Lukisan Demmatande terbuat dari tanah liat, karya Zaenal Beta (63 tahun)

Di sela cerita itu pula, Kakandaku Sarman, mengirimiku pesan singkat di sebuah aplikasi bernama Whatsapp. sebuah surat elektronik berisi naskah yang menceritakan perjalanan Demmatande, berjuang melawan penjajah di Bumi Kondosapata, di zaman kolonial Belanda.

“JASMERAH: Jangan sekali-kali melupakan sejarah. Bangsa yang besar adalah Bangsa yang tidak melupakan sejarahnya”. Pesan Ir. Soekarno, Presiden Republik Indonesia pertama. Begitu bunyi paragraf pertama mengawali naskah yang dikirim Sarman.

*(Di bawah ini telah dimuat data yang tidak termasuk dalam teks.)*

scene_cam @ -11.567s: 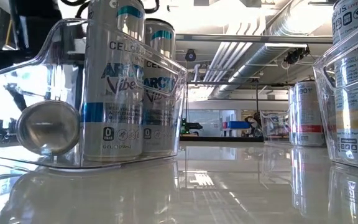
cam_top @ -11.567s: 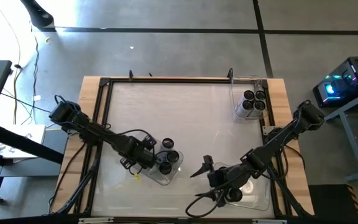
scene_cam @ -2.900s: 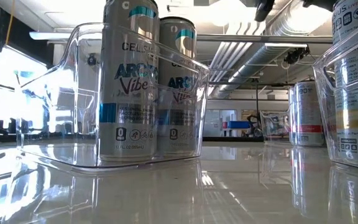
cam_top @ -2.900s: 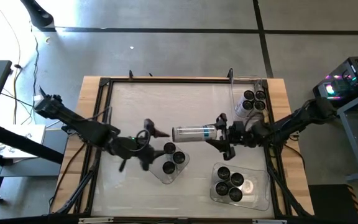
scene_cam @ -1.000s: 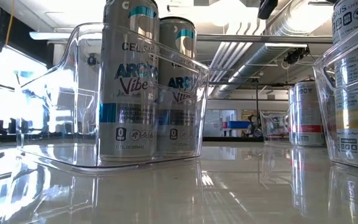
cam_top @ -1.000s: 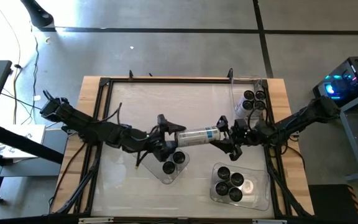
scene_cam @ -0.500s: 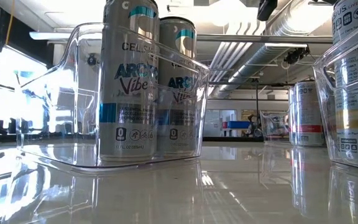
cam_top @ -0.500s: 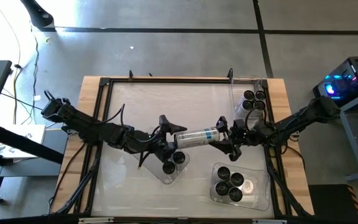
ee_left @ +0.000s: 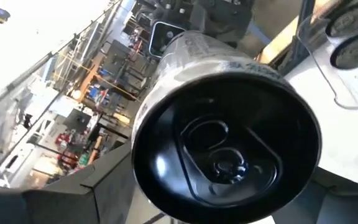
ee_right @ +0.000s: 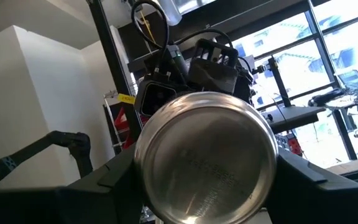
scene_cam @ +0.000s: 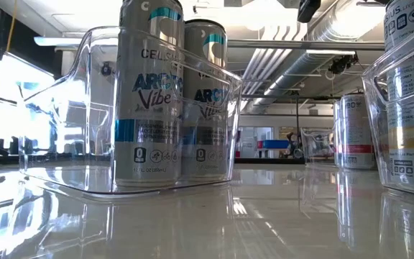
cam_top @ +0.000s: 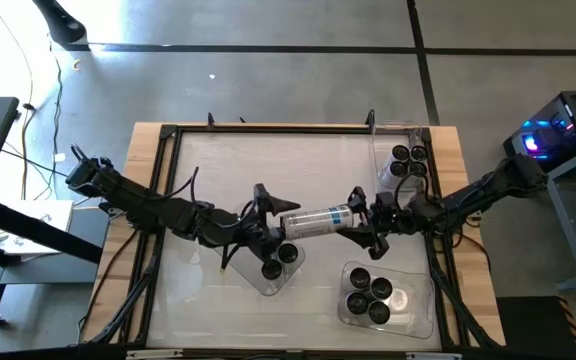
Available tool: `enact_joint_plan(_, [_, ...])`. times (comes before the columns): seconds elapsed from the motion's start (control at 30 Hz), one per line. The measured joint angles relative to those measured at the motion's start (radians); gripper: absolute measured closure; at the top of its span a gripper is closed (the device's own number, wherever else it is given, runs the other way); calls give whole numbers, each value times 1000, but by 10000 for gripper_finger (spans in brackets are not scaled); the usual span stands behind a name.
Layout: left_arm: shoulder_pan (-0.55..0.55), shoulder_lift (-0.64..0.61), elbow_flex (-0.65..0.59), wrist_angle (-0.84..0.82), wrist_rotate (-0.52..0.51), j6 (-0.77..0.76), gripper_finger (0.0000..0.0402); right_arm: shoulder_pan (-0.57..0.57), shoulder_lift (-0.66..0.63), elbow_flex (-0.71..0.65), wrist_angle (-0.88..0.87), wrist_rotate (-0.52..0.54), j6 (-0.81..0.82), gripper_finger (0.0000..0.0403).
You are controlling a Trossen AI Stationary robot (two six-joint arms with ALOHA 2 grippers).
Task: Sort soda cans
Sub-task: Adjust the white-blue soda can in the bottom left transparent bin
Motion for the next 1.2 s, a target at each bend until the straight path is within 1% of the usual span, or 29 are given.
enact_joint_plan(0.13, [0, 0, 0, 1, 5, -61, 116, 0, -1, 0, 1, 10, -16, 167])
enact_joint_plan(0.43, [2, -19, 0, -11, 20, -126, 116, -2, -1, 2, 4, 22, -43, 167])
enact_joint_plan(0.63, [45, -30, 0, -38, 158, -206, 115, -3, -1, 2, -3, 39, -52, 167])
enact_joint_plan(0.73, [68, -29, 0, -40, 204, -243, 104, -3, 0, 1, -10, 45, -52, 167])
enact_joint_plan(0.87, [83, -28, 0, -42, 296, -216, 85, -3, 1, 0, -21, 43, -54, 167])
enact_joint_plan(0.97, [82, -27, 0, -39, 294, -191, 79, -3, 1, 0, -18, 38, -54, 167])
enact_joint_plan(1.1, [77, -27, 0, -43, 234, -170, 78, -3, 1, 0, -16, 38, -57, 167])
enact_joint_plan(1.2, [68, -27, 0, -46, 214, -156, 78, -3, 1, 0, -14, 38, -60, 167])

Naskah itu akan jadi referensi dalam penulisan buku nantinya yang bercerita tentang perjalanan Demmatande dan kawannya melawan penjajah.

Berikut kisah perjalanan singkat perjuangan Demmatande melawan penjajah, ditulis Sarman Sahudding di Mambi, 8 November 2023.

Izinkan kami mengulas secara singkat sejarah perjuangan Demmatande melawan penjajah kolonial Belanda di Bumi Kodosapata — Mamasa. Perjuangan Demmatande adalah salah satu bukti sumbangsih hadirnya Kemerdekaan Republik Indonesia.

DEMMATANDE lahir di kampung Paladan, Distrik Orobua pada tahun 1862, atau 100 (seratus) tahun silam. Warga di pesisir pantai (Mandar) dan tentara kolonial Belanda menyebut pemuda Paladan ini dengan sebutan Daeng Matande.

Kampung Paladan kini jadi Desa Paladan, Kecamatan Sesenapadang, Kabupaten Mamasa. Demmatande lahir dari pasangan Bongga Masarin (Ayah/Tawalian) dengan Aruan Bulawan (Ibu Paladan).

Demmatande memiliki 5 (lima) saudara, yakni: Paotonan, Deppalana, Bongga Upa’, Sembanggayang, dan Langi’ Masirrin. Demmatande memiliki seorang istri yang bernama Tasik Mentodo’, keduanya dikaruniai seorang anak yang bernama Aruan Bulawan.